Yee Whye Teh et al's 2005 paper Hierarchical Dirichlet Processes describes a nonparametric prior for grouped clustering problems. For example, the HDP helps in generalizing the latent Dirichlet allocation model to the case the number of topics in the data are discovered by the inference algorithm instead of being specified as a parameter of the model.
The authors describe three MCMC-based algorithms for fitting HDP based models. Unfortunately, the algorithms are described somewhat vaguely and in general terms. A fair bit of mathematical leg work is required before the HDP algorithms can be applied to the specific case of nonparametric latent Dirichlet allocation.
Here are some notes I've compiled in my effort to understand these algorithms.
The generative model for Hierarchical Dirichlet Process Latent Dirichlet Allocation is as follows:
\begin{equation} \begin{aligned} H & \sim \text{Dirichlet}(\beta) \\ G_0 \,|\, \gamma, H & \sim \text{DP}(\gamma, H) \\ G_j \,|\, \alpha_0, G_0 & \sim \text{DP}(\alpha_0, G_0) \\ \theta_{ji} \,|\, G_j & \sim G_j \\ x_{ij} \,|\, \theta_{ji} & \sim \text{Categorical}(\theta_{ji}) \\ \end{aligned} \end{equation}To see code for sampling from this generative model, see this post.
Instead of the above Dirichlet process model, we can think of an identical "Chinese Restaurant Franchise" model.
Each $\theta_{ji}$ is a customer in restaurant $j$. Each customer is sitting at a table, and each table has multiple customers.
There is a global menu of $K$ dishes that the restaurants serve, $\phi_1,\ldots,\phi_K$.
Some other definitions:
Customer $i$ in restaurant $j$ sits at table $t_{ji}$ while table $t$ in restaurant $j$ serves dish $k_{jt}$.
There are two arrays of count variables we will want to track:
To summarize:
$x_{ij}$ are observed data (words). We assume $x_{ij}\sim F(\theta_{ij})$. Further, we assume $\theta_{ji}$ is associated with table $t_{ji}$, that is $\theta_{ji}=\psi_{jt_{ji}}$. Further, we assume the topic for table $j$ is indexed by $k_{jt}$, i.e. $\psi_{jt}=\phi_{k_{jt}}$. Thus, if we know $t_{ji}$ (the table assignment for $x_{ij}$) and $k_{jt}$ (the dish assignment for table $t$) for all $i, j, t$, we could determine the remaining parameters by sampling.

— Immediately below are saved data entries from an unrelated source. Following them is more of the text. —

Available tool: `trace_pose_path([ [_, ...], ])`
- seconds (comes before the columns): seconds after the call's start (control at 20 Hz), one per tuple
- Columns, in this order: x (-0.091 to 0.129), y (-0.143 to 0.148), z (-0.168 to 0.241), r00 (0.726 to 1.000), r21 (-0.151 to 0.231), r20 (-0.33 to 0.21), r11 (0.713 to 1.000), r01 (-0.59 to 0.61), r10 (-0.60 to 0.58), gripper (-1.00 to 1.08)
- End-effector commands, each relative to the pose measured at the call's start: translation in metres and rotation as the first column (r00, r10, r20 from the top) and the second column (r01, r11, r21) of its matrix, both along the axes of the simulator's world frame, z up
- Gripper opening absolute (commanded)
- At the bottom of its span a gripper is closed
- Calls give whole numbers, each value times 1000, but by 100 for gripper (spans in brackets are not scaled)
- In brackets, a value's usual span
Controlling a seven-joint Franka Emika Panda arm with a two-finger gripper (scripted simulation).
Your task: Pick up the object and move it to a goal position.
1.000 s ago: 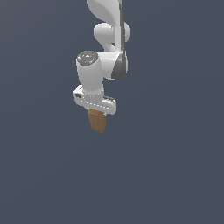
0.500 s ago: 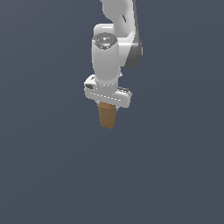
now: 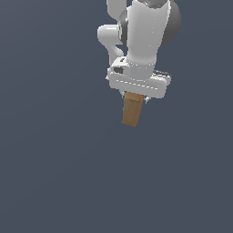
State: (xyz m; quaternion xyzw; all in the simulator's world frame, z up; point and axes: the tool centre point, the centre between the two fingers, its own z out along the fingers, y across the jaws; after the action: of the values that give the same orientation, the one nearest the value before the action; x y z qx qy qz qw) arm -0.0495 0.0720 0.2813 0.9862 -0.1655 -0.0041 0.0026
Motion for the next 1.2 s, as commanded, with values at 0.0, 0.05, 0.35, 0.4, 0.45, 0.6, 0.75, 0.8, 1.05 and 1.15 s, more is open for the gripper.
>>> trace_pose_path([
  [0.0, 3, 24, 27, 1000, 1, 9, 1000, 1, -1, -100],
  [0.05, 4, 34, 35, 1000, 1, 9, 1000, 1, -1, -100],
  [0.35, 11, 87, 83, 1000, 2, 9, 1000, 1, -1, -100],
  [0.4, 12, 94, 90, 1000, 2, 9, 1000, 1, -1, -100],
  [0.45, 13, 101, 96, 1000, 3, 9, 1000, 1, -1, -100],
  [0.6, 16, 121, 114, 1000, 3, 9, 1000, 1, -1, -100],
  [0.75, 18, 138, 129, 1000, 3, 9, 1000, 1, -1, -100],
  [0.8, 19, 142, 133, 1000, 3, 9, 1000, 1, -1, -100],
  [1.05, 23, 160, 149, 1000, 4, 9, 1000, 1, -1, -100],
  [1.15, 24, 165, 153, 1000, 4, 9, 1000, 1, -1, -100],
])
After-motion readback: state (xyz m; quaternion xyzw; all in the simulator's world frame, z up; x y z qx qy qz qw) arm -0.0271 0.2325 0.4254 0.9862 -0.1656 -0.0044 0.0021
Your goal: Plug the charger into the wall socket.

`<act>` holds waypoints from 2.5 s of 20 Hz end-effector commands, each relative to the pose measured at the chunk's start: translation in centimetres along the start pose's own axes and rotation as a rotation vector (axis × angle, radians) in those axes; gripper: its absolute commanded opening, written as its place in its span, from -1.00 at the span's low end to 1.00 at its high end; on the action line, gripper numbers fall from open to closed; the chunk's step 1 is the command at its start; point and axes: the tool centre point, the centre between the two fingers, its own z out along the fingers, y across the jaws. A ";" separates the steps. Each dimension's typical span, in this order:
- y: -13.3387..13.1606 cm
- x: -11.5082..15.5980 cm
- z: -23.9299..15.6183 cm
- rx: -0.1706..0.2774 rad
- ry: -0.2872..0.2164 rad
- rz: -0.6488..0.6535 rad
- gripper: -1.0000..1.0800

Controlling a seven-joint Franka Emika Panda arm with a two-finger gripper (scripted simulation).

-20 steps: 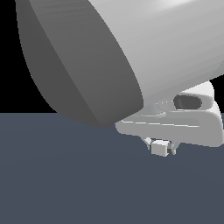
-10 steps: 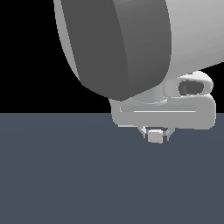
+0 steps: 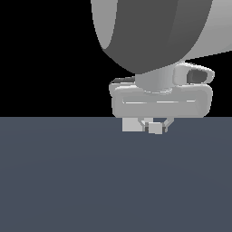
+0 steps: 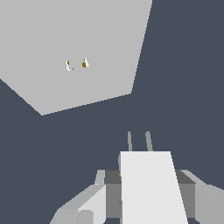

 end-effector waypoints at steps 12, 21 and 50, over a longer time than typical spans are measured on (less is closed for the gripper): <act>-1.7 1.9 -1.6 0.107 -0.001 -0.185 -1.00; -2.3 2.3 -2.0 0.143 -0.006 -0.242 -1.00; -3.8 6.1 0.1 0.154 -0.010 -0.256 -1.00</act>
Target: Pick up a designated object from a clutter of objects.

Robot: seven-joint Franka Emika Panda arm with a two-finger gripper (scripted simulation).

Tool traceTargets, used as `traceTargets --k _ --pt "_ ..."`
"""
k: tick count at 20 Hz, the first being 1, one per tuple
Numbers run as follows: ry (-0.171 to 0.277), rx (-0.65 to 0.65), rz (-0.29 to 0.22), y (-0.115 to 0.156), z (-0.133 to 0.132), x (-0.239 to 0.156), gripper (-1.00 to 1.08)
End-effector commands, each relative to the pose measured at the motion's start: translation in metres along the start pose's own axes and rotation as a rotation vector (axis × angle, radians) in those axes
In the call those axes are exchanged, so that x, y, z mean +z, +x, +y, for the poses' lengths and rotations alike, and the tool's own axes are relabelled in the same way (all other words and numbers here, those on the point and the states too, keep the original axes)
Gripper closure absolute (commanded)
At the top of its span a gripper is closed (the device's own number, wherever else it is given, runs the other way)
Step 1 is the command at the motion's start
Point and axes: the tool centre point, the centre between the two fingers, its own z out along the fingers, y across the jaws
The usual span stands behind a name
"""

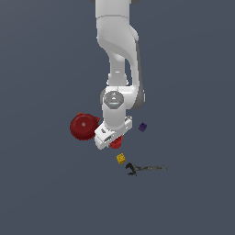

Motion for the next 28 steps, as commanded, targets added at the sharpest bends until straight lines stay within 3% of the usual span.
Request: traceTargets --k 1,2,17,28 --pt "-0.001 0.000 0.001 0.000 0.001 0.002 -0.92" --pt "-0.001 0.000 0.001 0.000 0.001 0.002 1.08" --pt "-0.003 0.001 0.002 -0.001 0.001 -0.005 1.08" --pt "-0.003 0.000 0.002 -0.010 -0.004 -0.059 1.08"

Teh et al describe three Gibbs samplers for this model. The first and third are most applicable to the LDA application. The section helps with more complication applications of the LDA algorithm (e.g. the hidden Markov model).
Section 5.3 describes a direct assignment Gibbs sampler that directly assigns words to topics by augmenting the model with an assignment variable $z_{ji}$ that is equivalent to $k_{jt_{ji}}$. This also requires a count variable $m_{jk}$: the number of tables in document/franchise $j$ assigned to dish/topic $k$. This sampler requires less "bookkeeping" than the algorithm from 5.1, however it requires expensive simulation or computation of recursively computed Stirling numbers of the first kind.
My notes below are derive the necessary equations for Gibbs sampling for the algorithm in section 5.1. However, they also provide most of the derivations needed for 5.3.
Section 5.1 describes "Posterior sampling in the Chinese restaurant franchise". Given observed data $\mathbf{x}$ (i.e. documents), we sample over the index variables $t_{ji}$ (associating tables with customers/words) and $k_{jt}$ (associating tables with dishes/topics). Given these variables, we can reconstruct the distribution over topics for each document and distribution over words for each topic.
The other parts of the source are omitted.